Species of centipede

Scolopendra alcyona, the Halcyon giant centipede, is a species of amphibious centipede found in the Ryukyu Archipelago of Japan and Taiwan. It is the third amphibious member of the genus Scolopendra discovered so far, and the largest species of centipede in Japan, as well as the first new centipede species discovered in Japan for 143 years.

== Appearance ==
Scolopendra alcyona has a greenish-black to jade or turquoise coloured trunk, a brownish black head, bluish-black antennae, and greenish blue ultimate legs, all other legs being yellow in the first article, greenish blue in further ones. In specimens found on Kume-jima island, the legs were wholly yellow. The forcipules and coxosternite are light brown, the sternites pale green, and the pleurons are bluish black with greenish black integument.

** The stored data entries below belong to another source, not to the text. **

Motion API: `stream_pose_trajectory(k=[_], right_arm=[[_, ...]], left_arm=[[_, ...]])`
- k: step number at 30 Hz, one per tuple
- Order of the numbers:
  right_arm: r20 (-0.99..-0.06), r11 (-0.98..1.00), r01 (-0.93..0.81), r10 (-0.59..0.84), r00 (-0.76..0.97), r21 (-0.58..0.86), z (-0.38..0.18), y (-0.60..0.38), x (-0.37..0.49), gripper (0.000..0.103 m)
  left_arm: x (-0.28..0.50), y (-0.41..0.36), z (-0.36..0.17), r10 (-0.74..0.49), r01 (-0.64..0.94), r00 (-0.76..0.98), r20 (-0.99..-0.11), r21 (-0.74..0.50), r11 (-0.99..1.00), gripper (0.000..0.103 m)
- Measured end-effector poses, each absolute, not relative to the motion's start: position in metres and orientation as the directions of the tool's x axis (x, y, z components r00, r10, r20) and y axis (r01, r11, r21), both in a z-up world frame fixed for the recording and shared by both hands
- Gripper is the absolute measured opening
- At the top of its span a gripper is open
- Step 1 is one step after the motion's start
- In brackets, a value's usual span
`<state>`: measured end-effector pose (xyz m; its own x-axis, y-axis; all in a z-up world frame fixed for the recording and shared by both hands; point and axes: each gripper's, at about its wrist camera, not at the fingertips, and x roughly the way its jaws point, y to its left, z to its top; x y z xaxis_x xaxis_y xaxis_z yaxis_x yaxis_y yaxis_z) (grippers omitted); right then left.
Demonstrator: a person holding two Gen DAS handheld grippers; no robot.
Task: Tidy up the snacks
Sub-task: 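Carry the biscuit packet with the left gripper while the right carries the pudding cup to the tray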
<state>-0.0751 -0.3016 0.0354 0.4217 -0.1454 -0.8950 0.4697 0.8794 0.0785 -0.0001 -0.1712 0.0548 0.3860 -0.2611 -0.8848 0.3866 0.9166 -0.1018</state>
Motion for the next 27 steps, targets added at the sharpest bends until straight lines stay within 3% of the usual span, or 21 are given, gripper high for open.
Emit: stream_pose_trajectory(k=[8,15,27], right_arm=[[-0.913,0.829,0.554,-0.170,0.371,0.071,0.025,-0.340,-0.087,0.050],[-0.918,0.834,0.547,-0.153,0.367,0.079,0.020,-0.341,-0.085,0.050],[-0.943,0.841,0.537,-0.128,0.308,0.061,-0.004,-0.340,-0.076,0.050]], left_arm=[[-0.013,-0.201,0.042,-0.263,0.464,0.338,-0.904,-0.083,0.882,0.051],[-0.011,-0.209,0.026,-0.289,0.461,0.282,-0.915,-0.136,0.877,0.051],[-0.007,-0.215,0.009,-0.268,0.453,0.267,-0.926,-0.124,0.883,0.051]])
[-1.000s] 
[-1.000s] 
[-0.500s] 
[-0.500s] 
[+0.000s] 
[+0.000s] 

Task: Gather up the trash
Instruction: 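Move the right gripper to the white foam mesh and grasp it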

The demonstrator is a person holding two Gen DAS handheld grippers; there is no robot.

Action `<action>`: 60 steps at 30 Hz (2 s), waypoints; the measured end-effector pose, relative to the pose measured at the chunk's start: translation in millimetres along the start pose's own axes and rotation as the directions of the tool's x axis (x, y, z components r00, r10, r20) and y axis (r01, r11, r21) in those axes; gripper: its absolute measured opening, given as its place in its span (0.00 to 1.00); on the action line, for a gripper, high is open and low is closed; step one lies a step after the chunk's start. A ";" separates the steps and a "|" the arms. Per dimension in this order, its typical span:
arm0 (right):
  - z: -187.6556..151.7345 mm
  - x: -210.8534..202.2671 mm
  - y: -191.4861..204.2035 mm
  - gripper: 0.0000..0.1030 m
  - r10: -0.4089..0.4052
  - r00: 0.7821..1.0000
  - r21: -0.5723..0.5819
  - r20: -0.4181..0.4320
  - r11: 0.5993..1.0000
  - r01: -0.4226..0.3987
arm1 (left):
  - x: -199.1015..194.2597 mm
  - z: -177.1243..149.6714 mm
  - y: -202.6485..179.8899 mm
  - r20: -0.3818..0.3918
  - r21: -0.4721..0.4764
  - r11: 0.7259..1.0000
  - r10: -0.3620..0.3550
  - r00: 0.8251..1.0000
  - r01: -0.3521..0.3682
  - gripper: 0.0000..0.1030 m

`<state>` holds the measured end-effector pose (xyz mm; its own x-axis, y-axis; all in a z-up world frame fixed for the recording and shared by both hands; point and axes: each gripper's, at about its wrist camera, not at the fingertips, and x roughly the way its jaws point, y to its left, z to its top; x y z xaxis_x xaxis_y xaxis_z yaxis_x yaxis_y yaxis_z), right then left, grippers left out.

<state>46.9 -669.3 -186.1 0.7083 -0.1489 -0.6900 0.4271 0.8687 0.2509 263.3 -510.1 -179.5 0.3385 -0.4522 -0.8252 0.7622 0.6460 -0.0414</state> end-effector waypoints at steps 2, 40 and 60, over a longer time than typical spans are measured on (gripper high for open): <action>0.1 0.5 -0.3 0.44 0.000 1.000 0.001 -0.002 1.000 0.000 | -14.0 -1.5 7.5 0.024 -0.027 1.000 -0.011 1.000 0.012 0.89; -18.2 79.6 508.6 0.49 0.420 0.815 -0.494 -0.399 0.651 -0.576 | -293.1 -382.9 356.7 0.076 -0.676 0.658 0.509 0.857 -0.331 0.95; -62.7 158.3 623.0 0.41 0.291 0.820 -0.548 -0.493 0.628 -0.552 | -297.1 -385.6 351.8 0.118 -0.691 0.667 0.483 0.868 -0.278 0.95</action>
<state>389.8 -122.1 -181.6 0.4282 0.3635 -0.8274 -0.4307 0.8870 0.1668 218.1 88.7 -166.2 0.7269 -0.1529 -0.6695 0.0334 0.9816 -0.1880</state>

Scolopendra alcyona is the largest species of centipede in Japan, and grows to twenty centimetres in length and two centimetres in width.

== Discovery ==
Researchers at the Tokyo Metropolitan University first heard reports of S. alcyona as an unidentified centipede attacking and feeding on freshwater prawns in the Ryukyu archipelago. A group of researchers led by myriapodologist Sho Tsukamoto and Associate Professor Katsuyuki Eguchi then verified the sightings, and described it as a new species, using genetic analysis to confirm the discovery. Seven specimens were collected in total. S. alcyona can also be distinguished as a new species by morphological features, such as a spur on the twentieth legs. The paper describing the species was released on April 12, 2021, in Zootaxa.

== Diet, behaviour, and ecology ==
Scolopendra alcyona lives in forested streamside habitats in the Ryukyu archipelago and Taiwan. It hunts giant freshwater prawns. It can often be found under stones in nearby streams.

== Distribution ==
Scolopendra alcyona is found in the Ryukyu Archipelago, specifically on Kume-jima and Okinawa-jima islands, as well as in Taiwan, although it could also be found on other Ryukyu islands, such as Tokashiki-jima, Ishigaki-jima, and Iriomote-jima.

== Taxonomy and nomenclature ==
Scolopendra alcyona is in the family Scolopendridae, specifically in the subfamily Scolopendrinae and in the tribe Scolopendrini.

=== Scientific name ===
The species name comes from Greek mythology, namely the myth of Alcyone and Ceyx, who sacrilegously called each other "Zeus" and "Hera". This angered the gods, who, while he was out on a sea voyage, sunk Ceyx's ship with a thunderbolt. The God of Dreams, Morpheus, appeared to Alcyone in her sleep and informed her of her husband's fate. Struck with grief, she threw herself into the sea, but the gods pitied her and transformed her and her husband Ceyx into kingfisher (Halcyon) birds.

The centipede was named after Alcyone due to its legs, which are of similar colour to that of the kingfisher.

=== Japanese name ===
The Japanese name for the centipede is also a reference to mythology. A local myth has it that a local ryûjin, or dragon god, had a centipede enter his ear. He was in great pain, and, after seeing a chicken eat a centipede, lived in fear of both animals. The local people then began to paint chickens on their boats and hoist centipede flags as a way to ensure safe voyage in the sea and scare off the god.

== Protection ==
On July 1, 2021, the Japanese Ministry of the Environment granted Scolopendra alcyona, along with two newly-discovered cockroach species (the Benieriruri cockroach and the Usuobiruri cockroach), Urgent Endangered Species Designation until 2024. The Ministry's reasoning was that the announcement of the new species attracted the attentions of collectors and enthusiasts in both Japan and other countries, and the capture and selling of the species could lead to the decline of the species. Habitat loss is also a concern.